The only problem is, this position ignores the interactions between fat-soluble vitamins. Vitamin D strongly protects agains vitamin A toxicity and vice versa. As a matter of fact, "vitamin A toxicity" is almost certainly a relative deficiency of vitamin D. Vitamin D deficiency is also tightly correlated with low bone mineral density, osteoporosis and fracture risk. A high vitamin A intake requires vitamin D to balance it. The epidemiological studies showing an association between high-normal vitamin A intake and reduced bone health all sported populations that were moderately to severely vitamin D deficient on average. At optimal vitamin D levels, 40-70 ng/mL 25(OH)D, it would take a whopping dose of vitamin A to induce toxicity. You might get there if you eat nothing but beef liver for a week or two.

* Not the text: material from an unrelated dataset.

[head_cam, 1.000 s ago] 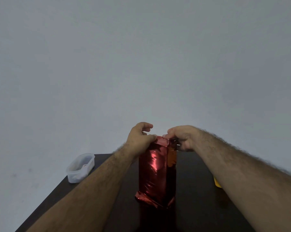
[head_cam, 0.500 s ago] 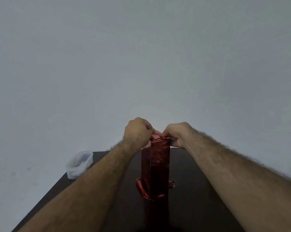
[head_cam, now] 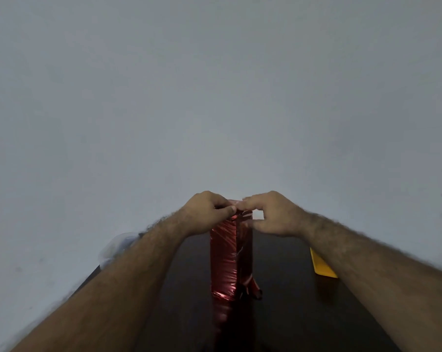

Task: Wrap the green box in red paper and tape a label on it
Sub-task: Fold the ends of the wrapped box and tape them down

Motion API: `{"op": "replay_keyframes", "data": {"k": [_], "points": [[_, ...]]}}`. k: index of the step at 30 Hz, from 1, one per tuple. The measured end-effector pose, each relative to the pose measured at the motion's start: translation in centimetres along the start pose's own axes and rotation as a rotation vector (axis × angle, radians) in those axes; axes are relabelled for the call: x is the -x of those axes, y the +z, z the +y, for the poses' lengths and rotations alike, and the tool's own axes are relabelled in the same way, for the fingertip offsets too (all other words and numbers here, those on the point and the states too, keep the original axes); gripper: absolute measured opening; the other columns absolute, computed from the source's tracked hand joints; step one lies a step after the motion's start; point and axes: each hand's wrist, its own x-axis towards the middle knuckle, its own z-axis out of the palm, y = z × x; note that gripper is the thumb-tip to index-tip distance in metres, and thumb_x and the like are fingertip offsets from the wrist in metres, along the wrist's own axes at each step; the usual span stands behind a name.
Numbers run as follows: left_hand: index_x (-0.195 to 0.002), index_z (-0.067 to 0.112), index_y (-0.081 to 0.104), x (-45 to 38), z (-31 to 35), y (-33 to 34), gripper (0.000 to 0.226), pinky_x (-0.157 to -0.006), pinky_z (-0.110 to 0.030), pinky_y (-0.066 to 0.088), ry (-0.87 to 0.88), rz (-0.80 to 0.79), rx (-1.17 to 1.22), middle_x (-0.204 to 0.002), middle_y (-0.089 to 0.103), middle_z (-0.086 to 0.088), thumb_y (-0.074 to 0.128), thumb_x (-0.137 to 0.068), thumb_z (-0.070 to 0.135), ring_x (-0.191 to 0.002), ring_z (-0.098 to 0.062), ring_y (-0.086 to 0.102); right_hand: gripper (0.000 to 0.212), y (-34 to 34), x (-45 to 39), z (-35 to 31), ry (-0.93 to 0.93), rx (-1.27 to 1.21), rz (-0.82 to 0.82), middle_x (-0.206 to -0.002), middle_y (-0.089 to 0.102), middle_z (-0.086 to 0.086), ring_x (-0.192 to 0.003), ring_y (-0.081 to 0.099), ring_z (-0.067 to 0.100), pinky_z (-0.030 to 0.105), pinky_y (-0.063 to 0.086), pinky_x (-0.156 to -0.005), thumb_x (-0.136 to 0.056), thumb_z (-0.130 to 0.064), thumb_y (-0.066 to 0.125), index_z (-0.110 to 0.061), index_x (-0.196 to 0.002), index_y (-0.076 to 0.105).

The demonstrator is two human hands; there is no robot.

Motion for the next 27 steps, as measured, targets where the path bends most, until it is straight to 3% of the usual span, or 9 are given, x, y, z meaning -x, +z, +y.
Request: {"op": "replay_keyframes", "data": {"k": [3, 5, 9, 11, 13, 16, 22, 25, 27], "points": [[-0.120, 0.027, 0.079, -0.3, -0.1, 0.0, 0.024, -0.095, -0.025, 0.051, 0.044, -0.030, -0.021, -0.116, 0.076, 0.013, 0.065, -0.102, 0.034, -0.108, -0.004, 0.067, 0.034, -0.3, -0.2, 0.1, -0.036, 0.116, 0.094, -0.125, 0.076, -0.009, -0.129, 0.063, 0.011, 0.038, 0.049, -0.109, -0.091, -0.033, 0.078, -0.041, -0.124, 0.077], [-0.119, 0.023, 0.079, -0.6, -0.3, 0.5, 0.023, -0.098, -0.029, 0.052, 0.046, -0.017, 0.009, -0.118, 0.076, 0.007, 0.064, -0.102, 0.025, -0.111, -0.010, 0.067, 0.033, -0.3, -0.2, 0.1, -0.066, 0.137, 0.103, -0.127, 0.075, -0.010, -0.131, 0.062, 0.010, 0.038, 0.049, -0.110, -0.091, -0.033, 0.079, -0.041, -0.123, 0.077], [-0.117, 0.014, 0.076, -1.8, -0.2, 0.9, 0.025, -0.084, -0.020, 0.052, -0.056, 0.039, 0.402, -0.117, 0.076, -0.002, 0.054, -0.106, 0.011, -0.104, -0.008, 0.067, 0.031, -0.1, -0.1, 0.4, -0.026, 0.078, 0.117, -0.117, 0.077, -0.017, -0.112, 0.069, 0.002, 0.033, 0.055, -0.100, -0.092, -0.029, 0.079, -0.039, -0.121, 0.078], [-0.117, 0.016, 0.077, -2.7, -0.2, 0.9, 0.025, -0.077, -0.015, 0.051, -0.094, 0.067, 0.441, -0.110, 0.076, 0.004, 0.055, -0.105, 0.009, -0.099, -0.002, 0.066, 0.030, 0.0, -0.3, 0.3, -0.017, 0.056, 0.116, -0.113, 0.078, -0.017, -0.106, 0.069, 0.002, 0.032, 0.056, -0.096, -0.092, -0.028, 0.079, -0.039, -0.119, 0.079], [-0.110, 0.011, 0.079, -3.3, -0.1, 1.3, 0.022, -0.070, -0.019, 0.056, -0.114, 0.011, 0.493, -0.097, 0.079, -0.007, 0.060, -0.101, 0.004, -0.086, -0.011, 0.071, 0.029, 0.2, -0.4, 0.2, -0.004, 0.028, 0.107, -0.110, 0.078, -0.018, -0.104, 0.069, 0.001, 0.031, 0.055, -0.095, -0.091, -0.027, 0.080, -0.040, -0.117, 0.079], [-0.102, 0.007, 0.082, -3.5, -0.4, 1.9, 0.022, -0.065, -0.023, 0.057, -0.115, -0.034, 0.520, -0.095, 0.080, -0.018, 0.063, -0.097, -0.003, -0.079, -0.017, 0.074, 0.027, 0.4, -0.5, 0.3, 0.008, 0.027, 0.118, -0.107, 0.077, -0.020, -0.103, 0.068, 0.000, 0.031, 0.055, -0.094, -0.091, -0.030, 0.078, -0.044, -0.114, 0.078], [-0.109, 0.008, 0.082, -3.9, -1.4, 1.7, 0.018, -0.094, -0.035, 0.062, -0.126, -0.079, 0.563, -0.104, 0.082, -0.008, 0.070, -0.095, 0.003, -0.102, -0.022, 0.078, 0.025, 0.0, -0.5, 1.4, 0.025, 0.034, 0.132, -0.112, 0.077, -0.020, -0.108, 0.068, -0.001, 0.029, 0.053, -0.099, -0.094, -0.033, 0.076, -0.044, -0.117, 0.078], [-0.108, 0.007, 0.082, -3.9, -1.5, 1.5, 0.015, -0.097, -0.030, 0.059, -0.116, -0.073, 0.534, -0.107, 0.082, 0.000, 0.073, -0.096, 0.006, -0.105, -0.013, 0.077, 0.034, -1.0, -0.5, 1.6, 0.083, -0.085, 0.067, -0.114, 0.077, -0.019, -0.111, 0.066, -0.005, 0.022, 0.048, -0.101, -0.089, -0.016, 0.072, -0.039, -0.112, 0.082], [-0.108, 0.006, 0.082, -3.9, -1.4, 1.8, 0.015, -0.094, -0.028, 0.059, -0.100, -0.057, 0.529, -0.108, 0.082, 0.002, 0.073, -0.097, 0.008, -0.105, -0.011, 0.077, 0.038, -1.3, -0.5, 1.3, 0.152, -0.178, 0.043, -0.112, 0.077, -0.018, -0.111, 0.066, -0.004, 0.022, 0.049, -0.100, -0.078, -0.022, 0.064, -0.038, -0.107, 0.084]]}}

The experiment hasn't been done under controlled conditions in humans, but if you believe the animal studies, the optimal intake for bone mineral density is a high intake of both vitamins A and D. And guess what? A high intake of vitamins A and D also increases the need for vitamin K2. That's because they work together. For example, vitamin D3 increases the secretion of matrix Gla protein and vitamin K2 activates it. Is it any surprise that the optimal proportions of A, D and K occur effortlessly in a lifestyle that includes outdoor activity and whole, natural animal foods? This is the blind spot of the researchers who have warned of vitamin A toxicity: uncontrolled reductionism. Vitamins do not act in a vacuum; they interact with one another. If your theory doesn't agree with empirical observations from healthy cultures, it's back to the drawing board.

High-vitamin cod liver oil is an excellent source of vitamins A and D because it contains a balanced amount of both. Unfortunately, many brands use processing methods that reduce the amount of one or more vitamins. See the Weston Price foundation's recommendations for the highest quality cod liver oils. They also happen to be the cheapest per dose. I order Green Pasture high-vitamin cod liver oil through Live Superfoods (it's cheaper than ordering directly).

So is vitamin A toxicity a concern? Not really; the concern is vitamin D deficiency.